• _What is expected_: Look through the data below and count each line where the word "named" appears. Reply with the count alone.

• _Information provided_:

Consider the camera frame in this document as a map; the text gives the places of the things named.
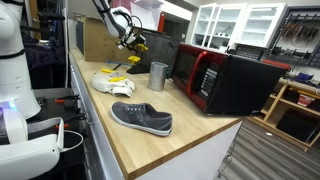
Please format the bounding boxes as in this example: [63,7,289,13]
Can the grey canvas sneaker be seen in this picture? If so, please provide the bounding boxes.
[111,102,173,136]

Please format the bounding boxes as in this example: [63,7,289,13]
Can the orange handled clamp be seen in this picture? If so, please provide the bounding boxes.
[54,95,80,103]

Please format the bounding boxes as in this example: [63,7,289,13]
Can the grey metal cylinder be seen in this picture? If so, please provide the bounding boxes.
[148,62,168,92]

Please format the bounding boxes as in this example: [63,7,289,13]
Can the black wedge tool stand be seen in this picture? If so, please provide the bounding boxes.
[127,64,150,74]

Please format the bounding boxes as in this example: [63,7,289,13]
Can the wooden shelf unit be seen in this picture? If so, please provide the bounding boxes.
[249,79,320,151]

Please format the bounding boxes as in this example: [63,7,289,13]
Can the light grey crumpled cloth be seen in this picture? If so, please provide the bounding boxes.
[90,72,135,97]

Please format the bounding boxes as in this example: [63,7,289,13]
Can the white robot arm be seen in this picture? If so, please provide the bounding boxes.
[92,0,146,51]

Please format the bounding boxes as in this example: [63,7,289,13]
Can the small yellow T-handle keys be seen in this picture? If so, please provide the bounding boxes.
[128,56,141,65]

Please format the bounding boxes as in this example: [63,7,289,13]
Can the brown cardboard box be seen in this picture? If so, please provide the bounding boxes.
[76,16,135,62]

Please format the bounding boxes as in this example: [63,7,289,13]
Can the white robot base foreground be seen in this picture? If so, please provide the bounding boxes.
[0,0,68,180]

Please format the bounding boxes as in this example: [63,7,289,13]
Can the red black microwave oven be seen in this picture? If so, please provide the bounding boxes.
[172,44,286,116]

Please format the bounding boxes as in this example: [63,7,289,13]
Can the dark grey foam panel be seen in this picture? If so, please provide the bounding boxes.
[142,30,180,69]

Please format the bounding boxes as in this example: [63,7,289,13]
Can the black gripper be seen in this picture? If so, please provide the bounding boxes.
[116,29,145,51]

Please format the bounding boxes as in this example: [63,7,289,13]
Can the white glass door cabinet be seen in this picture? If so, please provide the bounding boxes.
[189,3,287,50]

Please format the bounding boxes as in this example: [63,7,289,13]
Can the yellow T-handle key on cloth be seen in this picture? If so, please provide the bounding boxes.
[109,76,127,82]

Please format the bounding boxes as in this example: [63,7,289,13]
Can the long yellow T-handle hex key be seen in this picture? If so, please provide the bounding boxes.
[101,64,122,73]

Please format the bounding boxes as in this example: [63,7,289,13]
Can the black pegboard tool wall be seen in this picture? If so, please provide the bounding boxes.
[268,5,320,68]

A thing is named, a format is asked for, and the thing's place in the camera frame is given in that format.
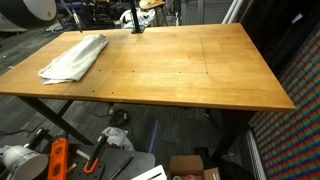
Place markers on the orange black clamp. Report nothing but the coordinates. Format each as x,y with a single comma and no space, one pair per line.
91,164

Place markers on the round wooden stool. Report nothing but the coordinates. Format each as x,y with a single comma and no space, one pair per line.
155,5

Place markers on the black camera stand pole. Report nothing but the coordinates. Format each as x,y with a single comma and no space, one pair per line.
136,26

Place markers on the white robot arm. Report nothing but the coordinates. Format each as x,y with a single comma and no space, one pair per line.
20,15

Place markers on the black table leg frame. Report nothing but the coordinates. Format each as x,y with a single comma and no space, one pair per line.
56,118

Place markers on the black perforated tool board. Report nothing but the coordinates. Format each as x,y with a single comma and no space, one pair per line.
109,162

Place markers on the cardboard box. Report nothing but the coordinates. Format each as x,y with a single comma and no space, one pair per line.
190,167

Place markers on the grey cloth on floor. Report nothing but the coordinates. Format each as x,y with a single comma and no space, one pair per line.
118,137

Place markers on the crumpled white cloth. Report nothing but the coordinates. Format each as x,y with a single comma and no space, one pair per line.
144,18

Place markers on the white towel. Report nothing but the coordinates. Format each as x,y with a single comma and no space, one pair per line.
75,62

• _Answer to this exercise_: 2